[Exercise] Each entry in the block below needs to be copied out exactly.

Supplied records START

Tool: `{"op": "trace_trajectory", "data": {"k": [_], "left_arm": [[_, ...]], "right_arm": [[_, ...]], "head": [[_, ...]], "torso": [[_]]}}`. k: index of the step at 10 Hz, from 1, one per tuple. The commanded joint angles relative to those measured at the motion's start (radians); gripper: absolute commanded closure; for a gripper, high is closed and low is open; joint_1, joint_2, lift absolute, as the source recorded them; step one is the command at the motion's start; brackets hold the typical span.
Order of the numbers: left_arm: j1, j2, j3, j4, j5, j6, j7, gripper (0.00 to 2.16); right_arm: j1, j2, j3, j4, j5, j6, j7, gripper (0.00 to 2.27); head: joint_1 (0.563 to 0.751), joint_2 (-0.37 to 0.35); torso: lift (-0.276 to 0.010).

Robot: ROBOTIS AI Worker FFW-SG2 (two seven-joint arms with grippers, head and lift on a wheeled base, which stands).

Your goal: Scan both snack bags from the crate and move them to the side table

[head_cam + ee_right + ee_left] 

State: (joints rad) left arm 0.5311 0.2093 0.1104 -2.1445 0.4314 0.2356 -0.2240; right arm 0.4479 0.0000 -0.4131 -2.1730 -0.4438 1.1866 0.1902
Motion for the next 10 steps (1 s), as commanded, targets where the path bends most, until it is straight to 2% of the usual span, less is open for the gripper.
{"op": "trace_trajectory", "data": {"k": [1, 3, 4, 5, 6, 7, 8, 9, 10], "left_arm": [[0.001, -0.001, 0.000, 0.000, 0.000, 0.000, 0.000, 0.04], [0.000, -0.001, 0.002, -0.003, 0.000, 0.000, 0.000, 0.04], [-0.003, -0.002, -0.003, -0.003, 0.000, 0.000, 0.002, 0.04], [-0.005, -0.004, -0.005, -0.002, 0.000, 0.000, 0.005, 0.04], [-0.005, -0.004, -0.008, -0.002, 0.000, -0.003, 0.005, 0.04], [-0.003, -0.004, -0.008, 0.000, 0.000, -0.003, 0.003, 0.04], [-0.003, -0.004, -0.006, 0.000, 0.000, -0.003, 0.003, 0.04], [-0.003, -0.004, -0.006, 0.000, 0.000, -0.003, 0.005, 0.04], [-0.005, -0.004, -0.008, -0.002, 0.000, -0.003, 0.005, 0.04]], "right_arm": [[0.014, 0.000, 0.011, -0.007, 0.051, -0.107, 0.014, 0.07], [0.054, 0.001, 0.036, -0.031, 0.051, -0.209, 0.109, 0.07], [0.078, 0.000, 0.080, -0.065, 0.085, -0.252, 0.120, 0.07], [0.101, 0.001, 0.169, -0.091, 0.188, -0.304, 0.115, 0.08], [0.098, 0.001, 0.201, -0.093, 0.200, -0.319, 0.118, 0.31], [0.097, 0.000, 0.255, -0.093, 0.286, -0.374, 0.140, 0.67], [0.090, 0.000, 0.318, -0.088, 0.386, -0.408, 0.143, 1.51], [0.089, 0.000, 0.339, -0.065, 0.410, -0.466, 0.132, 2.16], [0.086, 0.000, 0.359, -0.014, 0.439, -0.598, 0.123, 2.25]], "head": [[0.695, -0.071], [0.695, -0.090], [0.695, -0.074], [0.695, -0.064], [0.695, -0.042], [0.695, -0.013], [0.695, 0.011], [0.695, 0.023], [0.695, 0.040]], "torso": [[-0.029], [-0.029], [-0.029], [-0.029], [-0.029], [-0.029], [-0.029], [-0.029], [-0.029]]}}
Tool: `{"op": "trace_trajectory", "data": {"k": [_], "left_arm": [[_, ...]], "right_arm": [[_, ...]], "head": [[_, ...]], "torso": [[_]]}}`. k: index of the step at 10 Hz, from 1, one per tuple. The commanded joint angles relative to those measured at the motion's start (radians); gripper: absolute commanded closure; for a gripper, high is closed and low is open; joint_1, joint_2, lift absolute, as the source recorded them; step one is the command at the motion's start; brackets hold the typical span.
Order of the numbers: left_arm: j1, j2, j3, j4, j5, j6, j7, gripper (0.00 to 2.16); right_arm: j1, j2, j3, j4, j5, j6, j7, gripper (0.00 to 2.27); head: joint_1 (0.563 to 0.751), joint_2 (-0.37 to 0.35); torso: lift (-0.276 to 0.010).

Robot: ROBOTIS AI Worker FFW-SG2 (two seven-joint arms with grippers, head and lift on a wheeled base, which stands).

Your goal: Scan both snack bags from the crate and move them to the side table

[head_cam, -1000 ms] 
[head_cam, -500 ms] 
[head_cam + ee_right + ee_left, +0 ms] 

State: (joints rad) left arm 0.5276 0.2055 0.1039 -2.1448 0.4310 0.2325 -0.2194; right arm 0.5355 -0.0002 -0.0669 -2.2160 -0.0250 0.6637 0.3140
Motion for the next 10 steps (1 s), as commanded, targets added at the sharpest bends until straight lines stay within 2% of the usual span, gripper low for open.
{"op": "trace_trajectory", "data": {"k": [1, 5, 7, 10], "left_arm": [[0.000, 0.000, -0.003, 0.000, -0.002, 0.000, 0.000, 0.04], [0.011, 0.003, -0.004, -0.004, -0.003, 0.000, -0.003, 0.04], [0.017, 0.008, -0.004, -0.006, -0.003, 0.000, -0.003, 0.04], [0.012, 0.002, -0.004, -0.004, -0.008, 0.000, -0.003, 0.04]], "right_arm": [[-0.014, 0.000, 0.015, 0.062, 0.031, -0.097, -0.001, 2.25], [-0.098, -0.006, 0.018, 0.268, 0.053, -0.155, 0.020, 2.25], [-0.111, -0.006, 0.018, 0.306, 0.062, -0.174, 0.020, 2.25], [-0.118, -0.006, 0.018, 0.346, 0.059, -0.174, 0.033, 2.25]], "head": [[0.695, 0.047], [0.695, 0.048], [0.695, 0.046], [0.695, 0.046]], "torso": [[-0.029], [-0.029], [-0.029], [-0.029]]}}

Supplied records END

[Written response]
Tool: `{"op": "trace_trajectory", "data": {"k": [_], "left_arm": [[_, ...]], "right_arm": [[_, ...]], "head": [[_, ...]], "torso": [[_]]}}`. k: index of the step at 10 Hz, from 1, one per tuple. The commanded joint angles relative to those measured at the motion's start (radians); gripper: absolute commanded closure; for a gripper, high is closed and low is open; joint_1, joint_2, lift absolute, as the source recorded them; step one is the command at the motion's start; brackets hold the typical span.
Order of the numbers: left_arm: j1, j2, j3, j4, j5, j6, j7, gripper (0.00 to 2.16); right_arm: j1, j2, j3, j4, j5, j6, j7, gripper (0.00 to 2.27); head: joint_1 (0.563 to 0.751), joint_2 (-0.37 to 0.35); torso: lift (-0.276 to 0.010).

Robot: ROBOTIS AI Worker FFW-SG2 (two seven-joint arms with grippers, head and lift on a wheeled base, which stands).

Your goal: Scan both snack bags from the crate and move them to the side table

[head_cam + ee_right + ee_left] 

State: (joints rad) left arm 0.5311 0.2093 0.1104 -2.1445 0.4314 0.2356 -0.2240; right arm 0.4479 0.0000 -0.4131 -2.1730 -0.4438 1.1866 0.1902
Motion for the next 10 steps (1 s), as commanded, targets where the path bends most, until it is straight to 2% of the usual span, less is open for the gripper.
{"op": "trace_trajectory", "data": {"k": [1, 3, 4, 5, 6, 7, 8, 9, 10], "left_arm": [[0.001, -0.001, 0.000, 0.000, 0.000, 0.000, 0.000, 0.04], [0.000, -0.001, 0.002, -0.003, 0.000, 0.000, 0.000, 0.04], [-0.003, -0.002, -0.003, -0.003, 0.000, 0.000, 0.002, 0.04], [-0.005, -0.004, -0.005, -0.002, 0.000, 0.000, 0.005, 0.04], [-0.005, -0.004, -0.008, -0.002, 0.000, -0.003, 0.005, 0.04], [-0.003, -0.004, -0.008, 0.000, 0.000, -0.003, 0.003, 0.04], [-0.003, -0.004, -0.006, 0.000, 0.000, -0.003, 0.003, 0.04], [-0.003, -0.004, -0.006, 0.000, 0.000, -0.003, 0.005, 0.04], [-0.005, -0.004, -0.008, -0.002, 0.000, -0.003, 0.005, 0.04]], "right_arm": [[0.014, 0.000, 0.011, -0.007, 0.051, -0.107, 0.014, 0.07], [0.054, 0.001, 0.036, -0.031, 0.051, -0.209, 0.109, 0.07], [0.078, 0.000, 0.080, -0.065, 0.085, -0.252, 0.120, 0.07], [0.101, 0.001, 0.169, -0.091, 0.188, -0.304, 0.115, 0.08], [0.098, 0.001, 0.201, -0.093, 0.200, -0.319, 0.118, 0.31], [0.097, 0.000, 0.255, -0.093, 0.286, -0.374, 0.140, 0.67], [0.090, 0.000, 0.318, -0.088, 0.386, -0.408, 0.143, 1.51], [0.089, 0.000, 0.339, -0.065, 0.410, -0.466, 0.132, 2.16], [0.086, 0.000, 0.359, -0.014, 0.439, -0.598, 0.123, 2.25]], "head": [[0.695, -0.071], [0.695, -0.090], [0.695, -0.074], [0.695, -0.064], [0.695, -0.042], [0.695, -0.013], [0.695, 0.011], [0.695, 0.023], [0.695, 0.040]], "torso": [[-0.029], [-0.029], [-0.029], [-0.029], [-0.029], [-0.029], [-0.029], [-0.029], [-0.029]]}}
Tool: `{"op": "trace_trajectory", "data": {"k": [_], "left_arm": [[_, ...]], "right_arm": [[_, ...]], "head": [[_, ...]], "torso": [[_]]}}`. k: index of the step at 10 Hz, from 1, one per tuple. The commanded joint angles relative to those measured at the motion's start (radians); gripper: absolute commanded closure; for a gripper, high is closed and low is open; joint_1, joint_2, lift absolute, as the source recorded them; step one is the command at the motion's start; brackets hold the typical span.
Order of the numbers: left_arm: j1, j2, j3, j4, j5, j6, j7, gripper (0.00 to 2.16); right_arm: j1, j2, j3, j4, j5, j6, j7, gripper (0.00 to 2.27); head: joint_1 (0.563 to 0.751), joint_2 (-0.37 to 0.35); torso: lift (-0.276 to 0.010).

Robot: ROBOTIS AI Worker FFW-SG2 (two seven-joint arms with grippers, head and lift on a wheeled base, which stands).

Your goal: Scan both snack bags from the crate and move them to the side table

[head_cam, -1000 ms] 
[head_cam, -500 ms] 
[head_cam + ee_right + ee_left, +0 ms] 

State: (joints rad) left arm 0.5276 0.2055 0.1039 -2.1448 0.4310 0.2325 -0.2194; right arm 0.5355 -0.0002 -0.0669 -2.2160 -0.0250 0.6637 0.3140
Motion for the next 10 steps (1 s), as commanded, targets added at the sharpest bends until straight lines stay within 2% of the usual span, gripper low for open.
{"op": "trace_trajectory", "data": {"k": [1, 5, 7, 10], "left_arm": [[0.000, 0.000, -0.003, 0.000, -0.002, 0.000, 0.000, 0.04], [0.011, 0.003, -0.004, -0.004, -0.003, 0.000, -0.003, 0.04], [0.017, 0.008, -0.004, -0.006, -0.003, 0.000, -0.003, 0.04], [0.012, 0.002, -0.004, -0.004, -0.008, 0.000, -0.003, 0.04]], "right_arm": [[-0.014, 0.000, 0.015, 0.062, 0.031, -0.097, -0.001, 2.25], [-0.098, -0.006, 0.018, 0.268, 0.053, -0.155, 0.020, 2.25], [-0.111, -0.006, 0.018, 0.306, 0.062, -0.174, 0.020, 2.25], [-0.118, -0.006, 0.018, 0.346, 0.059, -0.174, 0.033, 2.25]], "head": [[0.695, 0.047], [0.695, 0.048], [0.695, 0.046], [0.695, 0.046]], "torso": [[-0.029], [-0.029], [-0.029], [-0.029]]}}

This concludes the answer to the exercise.